La Corte costituzionale ha ritenuto di porre alcuni limiti alla possibilità per il legislatore di disporre retroattivamente. Fra questi: il rispetto del principio di ragionevolezza e del principio di eguaglianza, la tutela dell’affidamento nelle situazioni giuridiche legittimamente sorto nei soggetti, la coerenza e la certezza dell’ordinamento giuridico, l’integrità delle attribuzioni costituzionali dell’autorità giudiziaria. Secondo la Corte, la retroattività è ammessa purché «trovi adeguata giustificazione nell’esigenza di tutelare principi, diritti e beni di rilievo costituzionale» (v. sentt. 78/2012 e 170/2013).

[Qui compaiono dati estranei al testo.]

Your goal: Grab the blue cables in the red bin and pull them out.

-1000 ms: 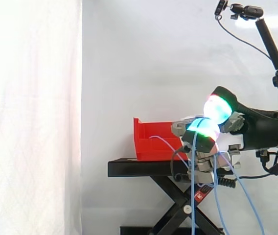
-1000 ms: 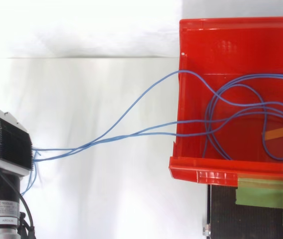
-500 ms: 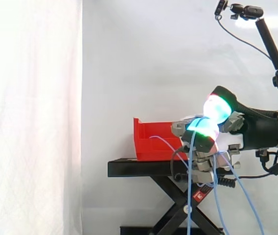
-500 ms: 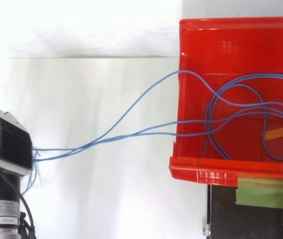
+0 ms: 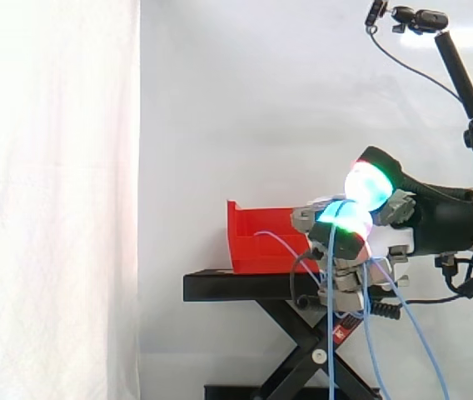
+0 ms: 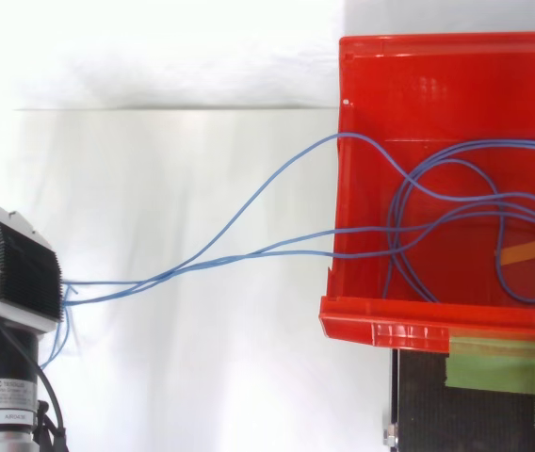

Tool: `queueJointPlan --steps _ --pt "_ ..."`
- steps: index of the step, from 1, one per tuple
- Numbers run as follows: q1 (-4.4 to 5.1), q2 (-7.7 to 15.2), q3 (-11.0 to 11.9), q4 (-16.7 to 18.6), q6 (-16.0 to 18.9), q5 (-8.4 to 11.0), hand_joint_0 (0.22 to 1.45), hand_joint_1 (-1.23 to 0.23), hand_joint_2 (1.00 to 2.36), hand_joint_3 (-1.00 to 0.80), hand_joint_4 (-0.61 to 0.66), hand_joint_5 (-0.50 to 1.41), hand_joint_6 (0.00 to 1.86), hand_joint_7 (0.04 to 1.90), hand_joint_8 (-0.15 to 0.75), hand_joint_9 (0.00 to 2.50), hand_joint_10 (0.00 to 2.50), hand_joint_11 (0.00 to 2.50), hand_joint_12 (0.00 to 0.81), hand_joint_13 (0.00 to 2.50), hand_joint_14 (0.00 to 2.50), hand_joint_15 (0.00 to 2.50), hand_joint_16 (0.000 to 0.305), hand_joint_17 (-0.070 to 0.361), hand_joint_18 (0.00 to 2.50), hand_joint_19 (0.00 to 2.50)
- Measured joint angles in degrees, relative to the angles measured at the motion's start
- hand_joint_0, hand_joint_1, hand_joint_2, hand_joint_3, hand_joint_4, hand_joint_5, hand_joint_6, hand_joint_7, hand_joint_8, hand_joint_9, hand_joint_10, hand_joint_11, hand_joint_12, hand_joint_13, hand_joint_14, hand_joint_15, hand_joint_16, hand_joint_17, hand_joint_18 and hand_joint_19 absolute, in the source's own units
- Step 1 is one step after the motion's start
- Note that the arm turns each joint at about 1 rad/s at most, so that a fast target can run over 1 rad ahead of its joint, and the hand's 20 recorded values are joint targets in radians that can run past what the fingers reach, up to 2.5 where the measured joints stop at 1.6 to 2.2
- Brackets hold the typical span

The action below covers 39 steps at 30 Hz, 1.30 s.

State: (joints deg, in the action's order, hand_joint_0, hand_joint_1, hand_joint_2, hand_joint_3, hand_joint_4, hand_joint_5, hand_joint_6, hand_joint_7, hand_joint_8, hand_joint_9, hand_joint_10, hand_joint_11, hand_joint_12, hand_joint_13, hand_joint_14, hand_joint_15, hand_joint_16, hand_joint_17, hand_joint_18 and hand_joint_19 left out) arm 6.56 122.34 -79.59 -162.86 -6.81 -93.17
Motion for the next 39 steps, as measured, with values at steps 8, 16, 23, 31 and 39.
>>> queueJointPlan --steps 8,16,23,31,39 --pt "-0.02 0.00 -0.02 0.00 0.00 0.01 0.98 -0.82 1.00 -0.96 0.10 0.50 1.61 0.35 0.233 1.06 0.02 1.29 0.284 1.31 0.01 1.64 0.047 0.105 0.93 1.03" --pt "-0.03 0.00 -0.03 0.00 0.00 0.01 0.98 -0.81 1.00 -0.97 0.09 0.49 1.61 0.35 0.229 1.06 0.02 1.28 0.282 1.32 0.01 1.63 0.046 0.104 0.93 1.03" --pt "-0.01 0.00 -0.02 0.00 0.00 0.01 0.98 -0.81 1.00 -0.96 0.09 0.49 1.61 0.35 0.219 1.06 0.02 1.28 0.281 1.31 0.01 1.63 0.047 0.105 0.93 1.02" --pt "-0.03 0.00 -0.02 0.00 0.00 0.01 0.98 -0.81 1.00 -0.97 0.08 0.49 1.60 0.35 0.223 1.06 0.02 1.27 0.281 1.31 0.01 1.62 0.046 0.104 0.93 1.03" --pt "-0.02 -0.02 -0.01 0.00 0.00 0.01 0.98 -0.82 1.00 -0.97 0.08 0.49 1.60 0.35 0.223 1.06 0.02 1.27 0.284 1.31 0.01 1.62 0.046 0.104 0.92 1.03"
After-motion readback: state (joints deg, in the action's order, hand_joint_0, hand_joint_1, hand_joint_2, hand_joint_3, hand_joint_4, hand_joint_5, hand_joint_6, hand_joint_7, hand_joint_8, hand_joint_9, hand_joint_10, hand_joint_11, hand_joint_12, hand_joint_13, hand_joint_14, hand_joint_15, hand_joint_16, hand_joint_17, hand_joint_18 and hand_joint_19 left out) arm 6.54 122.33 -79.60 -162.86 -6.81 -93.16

Convenzione europea dei diritti

Al tempo stesso le disposizioni retroattive non possono porsi in contrasto con le disposizioni della Convenzione europea dei diritti dell’uomo, in particolare l’art. 6 Cedu, come interpretate dalla Corte di Strasburgo.

Quest’ultima ha più volte affermato che «se, in linea di principio, il legislatore può regolamentare in materia civile, mediante nuove disposizioni retroattive, i diritti derivanti da leggi già vigenti, il principio di prevalenza del diritto e la nozione di equo processo sancito dall’articolo 6 ostano, salvo che per ragioni imperative d’interesse generale, all’ingerenza del legislatore nell’amministrazione della giustizia allo scopo di influenzare la risoluzione di una controversia. L’esigenza della parità delle armi comporta l’obbligo di offrire a ogni parte una ragionevole possibilità di presentare il suo caso, in condizioni che non comportino un sostanziale svantaggio rispetto alla controparte» (sentenza Agrati c. Italia del 7 giugno 2011).